*Problem to work on*: Only the lines below starting at the one that contains "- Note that" and ending at the one that contains "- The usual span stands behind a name" are to be reproduced, exactly and with both ends kept.

*Supplied material*:
************

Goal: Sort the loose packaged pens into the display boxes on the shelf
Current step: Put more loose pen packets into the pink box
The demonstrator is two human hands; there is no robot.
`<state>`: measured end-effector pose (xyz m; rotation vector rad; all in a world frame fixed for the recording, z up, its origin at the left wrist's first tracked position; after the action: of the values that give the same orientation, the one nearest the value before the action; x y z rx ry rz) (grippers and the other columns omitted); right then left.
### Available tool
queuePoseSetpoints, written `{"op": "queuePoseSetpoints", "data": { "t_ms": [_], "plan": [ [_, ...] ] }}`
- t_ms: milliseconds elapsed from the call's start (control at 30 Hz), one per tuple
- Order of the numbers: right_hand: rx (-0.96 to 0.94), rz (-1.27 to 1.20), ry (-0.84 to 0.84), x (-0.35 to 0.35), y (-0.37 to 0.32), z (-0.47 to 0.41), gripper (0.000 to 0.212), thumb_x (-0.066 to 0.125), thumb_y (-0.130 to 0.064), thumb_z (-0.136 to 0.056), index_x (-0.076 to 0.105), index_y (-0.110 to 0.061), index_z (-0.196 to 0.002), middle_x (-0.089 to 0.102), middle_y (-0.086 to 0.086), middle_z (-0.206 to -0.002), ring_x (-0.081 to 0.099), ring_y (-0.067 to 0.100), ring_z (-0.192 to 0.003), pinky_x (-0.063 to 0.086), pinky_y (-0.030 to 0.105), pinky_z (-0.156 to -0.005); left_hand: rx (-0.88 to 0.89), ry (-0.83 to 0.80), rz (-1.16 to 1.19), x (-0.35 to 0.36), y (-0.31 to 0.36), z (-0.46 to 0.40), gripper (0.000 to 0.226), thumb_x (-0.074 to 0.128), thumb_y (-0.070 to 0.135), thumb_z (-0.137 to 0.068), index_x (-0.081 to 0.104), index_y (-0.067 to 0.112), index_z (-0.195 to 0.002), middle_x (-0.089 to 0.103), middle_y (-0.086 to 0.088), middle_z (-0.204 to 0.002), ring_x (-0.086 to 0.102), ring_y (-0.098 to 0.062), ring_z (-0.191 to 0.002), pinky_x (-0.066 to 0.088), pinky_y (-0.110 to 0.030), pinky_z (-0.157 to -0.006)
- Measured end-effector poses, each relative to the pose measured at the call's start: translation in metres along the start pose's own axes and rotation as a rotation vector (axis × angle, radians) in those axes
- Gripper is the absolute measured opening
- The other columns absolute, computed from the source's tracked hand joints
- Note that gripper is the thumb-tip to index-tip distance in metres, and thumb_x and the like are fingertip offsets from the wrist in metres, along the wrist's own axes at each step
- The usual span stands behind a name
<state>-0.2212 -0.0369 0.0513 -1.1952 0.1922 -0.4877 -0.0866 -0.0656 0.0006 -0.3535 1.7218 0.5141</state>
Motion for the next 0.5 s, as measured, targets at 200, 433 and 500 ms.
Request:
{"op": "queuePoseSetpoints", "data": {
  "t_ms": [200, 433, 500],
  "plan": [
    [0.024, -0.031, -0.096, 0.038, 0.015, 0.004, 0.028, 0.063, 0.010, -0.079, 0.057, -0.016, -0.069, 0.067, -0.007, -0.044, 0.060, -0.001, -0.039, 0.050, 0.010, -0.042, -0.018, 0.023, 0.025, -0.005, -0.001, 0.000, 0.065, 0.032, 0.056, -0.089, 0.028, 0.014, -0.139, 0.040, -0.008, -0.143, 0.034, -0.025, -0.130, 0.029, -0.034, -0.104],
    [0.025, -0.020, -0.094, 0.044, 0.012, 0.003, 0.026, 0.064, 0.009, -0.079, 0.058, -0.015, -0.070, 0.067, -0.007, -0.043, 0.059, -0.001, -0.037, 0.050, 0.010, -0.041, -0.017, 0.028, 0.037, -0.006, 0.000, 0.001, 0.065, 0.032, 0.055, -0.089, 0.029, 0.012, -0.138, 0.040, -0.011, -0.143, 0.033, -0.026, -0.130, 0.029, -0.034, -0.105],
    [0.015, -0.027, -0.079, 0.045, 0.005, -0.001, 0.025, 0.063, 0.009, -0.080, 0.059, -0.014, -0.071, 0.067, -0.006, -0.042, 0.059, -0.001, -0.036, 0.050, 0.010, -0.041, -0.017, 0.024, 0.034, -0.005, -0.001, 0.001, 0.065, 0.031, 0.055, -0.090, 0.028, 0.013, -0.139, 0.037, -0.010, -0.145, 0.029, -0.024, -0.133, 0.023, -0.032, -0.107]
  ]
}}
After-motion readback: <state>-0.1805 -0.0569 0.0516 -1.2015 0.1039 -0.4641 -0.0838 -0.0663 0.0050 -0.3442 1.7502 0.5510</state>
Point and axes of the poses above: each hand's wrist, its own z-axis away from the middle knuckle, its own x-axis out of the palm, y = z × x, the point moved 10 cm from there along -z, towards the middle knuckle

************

*Written answer*:
- Note that gripper is the thumb-tip to index-tip distance in metres, and thumb_x and the like are fingertip offsets from the wrist in metres, along the wrist's own axes at each step
- The usual span stands behind a name

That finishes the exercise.